[EXERCISE AIM] Do any lines in the data below contain "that"? If so, copy every one of them.

(GIVEN INFORMATION)

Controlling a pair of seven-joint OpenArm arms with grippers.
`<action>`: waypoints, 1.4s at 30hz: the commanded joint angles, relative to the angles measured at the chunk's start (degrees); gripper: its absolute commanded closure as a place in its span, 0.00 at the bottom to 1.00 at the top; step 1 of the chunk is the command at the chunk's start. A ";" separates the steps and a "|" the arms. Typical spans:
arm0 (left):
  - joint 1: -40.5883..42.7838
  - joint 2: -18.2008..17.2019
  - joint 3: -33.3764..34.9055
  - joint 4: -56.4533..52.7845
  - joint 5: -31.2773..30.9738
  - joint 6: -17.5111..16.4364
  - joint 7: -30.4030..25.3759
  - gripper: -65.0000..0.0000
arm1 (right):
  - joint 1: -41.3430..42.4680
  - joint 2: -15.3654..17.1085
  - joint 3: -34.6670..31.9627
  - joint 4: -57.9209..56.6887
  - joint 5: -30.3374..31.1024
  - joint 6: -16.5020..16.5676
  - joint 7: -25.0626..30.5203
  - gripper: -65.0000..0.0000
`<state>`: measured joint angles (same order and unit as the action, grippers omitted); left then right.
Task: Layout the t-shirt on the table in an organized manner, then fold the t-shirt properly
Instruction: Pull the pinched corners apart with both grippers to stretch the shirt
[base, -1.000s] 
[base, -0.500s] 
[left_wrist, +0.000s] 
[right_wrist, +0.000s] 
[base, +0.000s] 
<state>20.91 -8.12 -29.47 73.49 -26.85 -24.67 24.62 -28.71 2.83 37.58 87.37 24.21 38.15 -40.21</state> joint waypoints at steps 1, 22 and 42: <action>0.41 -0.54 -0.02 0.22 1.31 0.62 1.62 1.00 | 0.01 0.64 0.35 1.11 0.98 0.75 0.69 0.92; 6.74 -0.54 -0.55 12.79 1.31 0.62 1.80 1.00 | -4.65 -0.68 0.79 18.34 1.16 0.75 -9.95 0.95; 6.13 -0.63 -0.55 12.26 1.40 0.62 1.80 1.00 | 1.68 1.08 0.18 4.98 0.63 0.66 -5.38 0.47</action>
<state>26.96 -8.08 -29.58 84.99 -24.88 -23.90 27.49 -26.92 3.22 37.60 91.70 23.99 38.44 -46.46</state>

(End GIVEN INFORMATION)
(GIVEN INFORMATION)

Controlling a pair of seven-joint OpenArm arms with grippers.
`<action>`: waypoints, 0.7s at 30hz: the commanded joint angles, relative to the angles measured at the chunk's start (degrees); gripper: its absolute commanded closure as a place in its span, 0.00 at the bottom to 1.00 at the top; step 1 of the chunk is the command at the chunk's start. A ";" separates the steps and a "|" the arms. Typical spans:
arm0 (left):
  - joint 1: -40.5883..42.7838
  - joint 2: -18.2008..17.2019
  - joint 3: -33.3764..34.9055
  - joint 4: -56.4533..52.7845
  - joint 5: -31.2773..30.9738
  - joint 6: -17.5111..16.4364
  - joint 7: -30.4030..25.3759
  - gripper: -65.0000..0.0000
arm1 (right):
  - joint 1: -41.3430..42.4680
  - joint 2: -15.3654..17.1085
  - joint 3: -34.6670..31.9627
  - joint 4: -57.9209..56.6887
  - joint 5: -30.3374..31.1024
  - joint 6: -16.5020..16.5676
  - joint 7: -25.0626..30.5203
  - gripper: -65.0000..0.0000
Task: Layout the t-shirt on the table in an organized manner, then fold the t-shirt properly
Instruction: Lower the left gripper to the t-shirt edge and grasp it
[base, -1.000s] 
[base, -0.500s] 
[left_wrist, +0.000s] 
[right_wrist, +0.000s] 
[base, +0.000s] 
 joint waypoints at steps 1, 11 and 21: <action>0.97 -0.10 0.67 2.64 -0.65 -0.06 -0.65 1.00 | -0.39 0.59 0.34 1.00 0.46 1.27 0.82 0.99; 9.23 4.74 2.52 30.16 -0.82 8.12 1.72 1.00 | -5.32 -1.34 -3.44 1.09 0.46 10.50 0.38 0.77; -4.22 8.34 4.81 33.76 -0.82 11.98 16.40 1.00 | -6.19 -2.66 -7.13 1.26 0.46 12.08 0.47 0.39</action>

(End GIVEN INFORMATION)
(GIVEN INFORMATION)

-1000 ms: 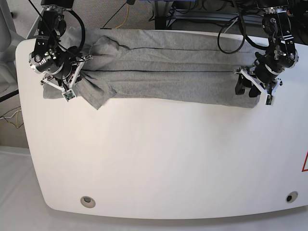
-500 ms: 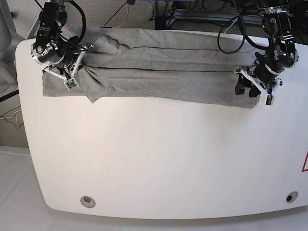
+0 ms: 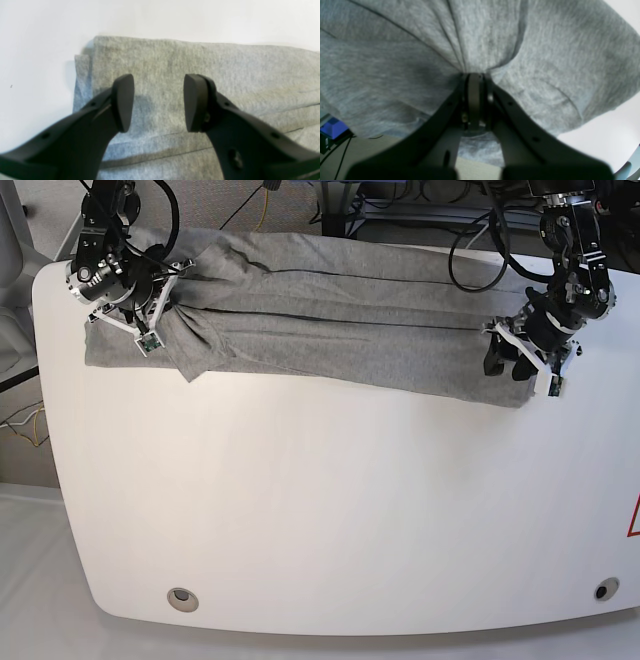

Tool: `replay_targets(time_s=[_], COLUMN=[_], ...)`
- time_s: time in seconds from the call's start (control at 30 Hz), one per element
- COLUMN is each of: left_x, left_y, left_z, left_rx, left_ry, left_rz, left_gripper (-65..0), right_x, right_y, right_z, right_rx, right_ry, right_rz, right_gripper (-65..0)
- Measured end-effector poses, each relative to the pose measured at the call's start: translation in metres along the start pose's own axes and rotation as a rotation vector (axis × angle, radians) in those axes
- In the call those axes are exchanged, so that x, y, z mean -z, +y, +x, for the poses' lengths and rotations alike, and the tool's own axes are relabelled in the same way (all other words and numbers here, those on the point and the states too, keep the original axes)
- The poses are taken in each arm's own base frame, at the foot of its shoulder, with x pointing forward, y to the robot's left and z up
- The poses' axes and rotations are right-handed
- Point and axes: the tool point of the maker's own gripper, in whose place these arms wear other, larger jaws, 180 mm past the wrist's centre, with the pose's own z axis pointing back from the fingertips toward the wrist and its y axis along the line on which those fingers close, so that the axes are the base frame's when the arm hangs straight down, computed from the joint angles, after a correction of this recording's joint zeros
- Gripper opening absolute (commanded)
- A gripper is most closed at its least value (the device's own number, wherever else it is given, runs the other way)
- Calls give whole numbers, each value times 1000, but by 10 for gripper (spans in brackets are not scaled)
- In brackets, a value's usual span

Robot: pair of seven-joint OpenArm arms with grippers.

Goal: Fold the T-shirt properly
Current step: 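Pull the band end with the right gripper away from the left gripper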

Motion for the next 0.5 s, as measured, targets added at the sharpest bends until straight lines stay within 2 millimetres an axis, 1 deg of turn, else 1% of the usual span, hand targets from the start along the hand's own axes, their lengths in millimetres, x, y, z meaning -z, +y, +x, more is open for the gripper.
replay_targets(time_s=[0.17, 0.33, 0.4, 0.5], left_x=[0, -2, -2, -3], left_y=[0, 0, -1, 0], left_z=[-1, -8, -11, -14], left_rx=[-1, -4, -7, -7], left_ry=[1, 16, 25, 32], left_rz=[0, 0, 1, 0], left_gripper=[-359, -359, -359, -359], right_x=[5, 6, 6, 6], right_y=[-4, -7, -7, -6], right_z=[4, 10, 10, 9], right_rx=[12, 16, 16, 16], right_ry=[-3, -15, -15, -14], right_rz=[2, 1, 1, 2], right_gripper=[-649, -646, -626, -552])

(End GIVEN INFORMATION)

[YOUR RESPONSE]
- In the call those axes are exchanged, so that x, y, z mean -z, +y, +x, for the poses' lengths and rotations alike, and the tool's own axes are relabelled in the same way (all other words and numbers here, those on the point and the states too, keep the original axes)
- Point and axes: the tool point of the maker's own gripper, in whose place these arms wear other, larger jaws, 180 mm past the wrist's centre, with the pose's own z axis pointing back from the fingertips toward the wrist and its y axis along the line on which those fingers close, so that the axes are the base frame's when the arm hangs straight down, computed from the joint angles, after a correction of this recording's joint zeros

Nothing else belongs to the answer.